Specific Elements of the x86 and x64 Architectures

Specific Elements of the x86 and x64 Architectures

The x86 architecture was created in the late 70th years of the 20th century. The technology available at that time didn't allow the implementation of advanced integrated circuits containing millions of transistors on a single silicon die. The 8086, the first processor in the x86 family, required additional support circuitry to operate. This led to the need to make decisions about a compromise among efficiency, computational capabilities, silicon size, and cost. This is why Intel invented certain elements of the architecture. One of them is the segmentation mechanism that extends the addressing space from the 64 kB typically available to 16-bit processors to 1 MB. In this chapter, we present some specific features of the x86 and x64 architectures.

Segmented addressing in real mode

The 8086 can address memory only in so-called real mode. In this mode, the address is calculated using two 16-bit elements: the segment and the offset. The 8086 implements four special registers to store the segment part of the address: CS, DS, ES, and SS. During program execution, all addresses are calculated relative to one of these registers. The program is divided into three segments containing the main elements. The code segment contains processor instructions and their immediate operands. The instructions' addresses are related to the CS register. The data segment is related to the DS register. It contains data allocated by the program. The stack segment contains the program stack and is related to the SS register. If needed, it is possible to use an additional segment related to the ES register. It is used by default by string instructions.

Diagram showing segmented memory in 8086 real mode with four segment registers (CS, DS, SS, ES) pointing to code, data, stack, and extra segments in 1MB address space. Shows how multiple logical segments map to physical memory regions. — Figure 1: Segments and segment registers in real mode

Although the 8086 processor has only four segment registers, a program can define many segments. The limitation is that the processor can access only four of them at the same time, as presented in figure 1. To access other segments, it must change the content of the segment register.

The address, which consists of two elements, the segment and the offset, is named a logical address.

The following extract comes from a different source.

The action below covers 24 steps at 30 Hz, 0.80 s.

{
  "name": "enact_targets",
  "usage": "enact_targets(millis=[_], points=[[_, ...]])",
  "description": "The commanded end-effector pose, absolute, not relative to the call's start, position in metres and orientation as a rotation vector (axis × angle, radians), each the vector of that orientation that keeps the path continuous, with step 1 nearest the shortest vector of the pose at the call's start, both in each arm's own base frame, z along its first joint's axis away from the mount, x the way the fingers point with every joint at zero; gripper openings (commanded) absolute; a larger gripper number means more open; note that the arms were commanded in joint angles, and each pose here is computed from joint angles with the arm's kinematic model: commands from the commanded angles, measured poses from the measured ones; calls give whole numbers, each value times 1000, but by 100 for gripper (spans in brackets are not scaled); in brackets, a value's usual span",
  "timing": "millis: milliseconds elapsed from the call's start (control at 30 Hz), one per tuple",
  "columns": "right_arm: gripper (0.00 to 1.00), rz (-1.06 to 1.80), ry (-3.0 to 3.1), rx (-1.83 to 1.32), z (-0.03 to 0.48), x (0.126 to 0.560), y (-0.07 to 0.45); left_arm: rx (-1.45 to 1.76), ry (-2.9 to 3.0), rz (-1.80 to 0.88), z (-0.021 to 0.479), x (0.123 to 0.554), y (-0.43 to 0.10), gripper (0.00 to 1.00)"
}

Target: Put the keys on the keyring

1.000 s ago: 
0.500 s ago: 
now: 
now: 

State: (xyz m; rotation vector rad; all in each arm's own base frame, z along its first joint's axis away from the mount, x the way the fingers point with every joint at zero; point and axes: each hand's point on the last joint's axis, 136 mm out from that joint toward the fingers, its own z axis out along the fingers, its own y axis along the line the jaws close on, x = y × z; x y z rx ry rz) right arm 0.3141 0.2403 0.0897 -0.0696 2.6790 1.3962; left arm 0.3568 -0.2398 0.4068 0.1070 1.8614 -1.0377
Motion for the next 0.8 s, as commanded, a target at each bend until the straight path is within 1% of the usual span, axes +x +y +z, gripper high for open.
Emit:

Both numbers that form a logical address are 16-bit. So, how does a processor calculate a 20-bit address using two 16-bit values? It is done as follows. The segment part, always taken from the chosen segment register, is shifted left by 4 bit positions. Four bits on the right side are filled with zeros, forming a 20-bit value. The offset value is added to the result of the shift. The result of the calculations is named the linear address. It is presented in the figure 2. In the 8086 processor, the linear address equals the physical address, which is provided via the address bus to the computer's memory.

Diagram showing address calculation in real mode: segment register value shifted left by 4 bits (creating 20-bit base), then offset added to produce 20-bit linear/physical address. Shows example with segment and offset values combining. — Figure 2: Address calculation in real mode

The segment in the memory is called a physical segment. The maximum size of a single physical segment is 64 kB (65536 B), and it can start at an address that is evenly divisible by 16. In the program, we define logical segments which can be smaller than 64 kB, can overlap, or even start at the same address.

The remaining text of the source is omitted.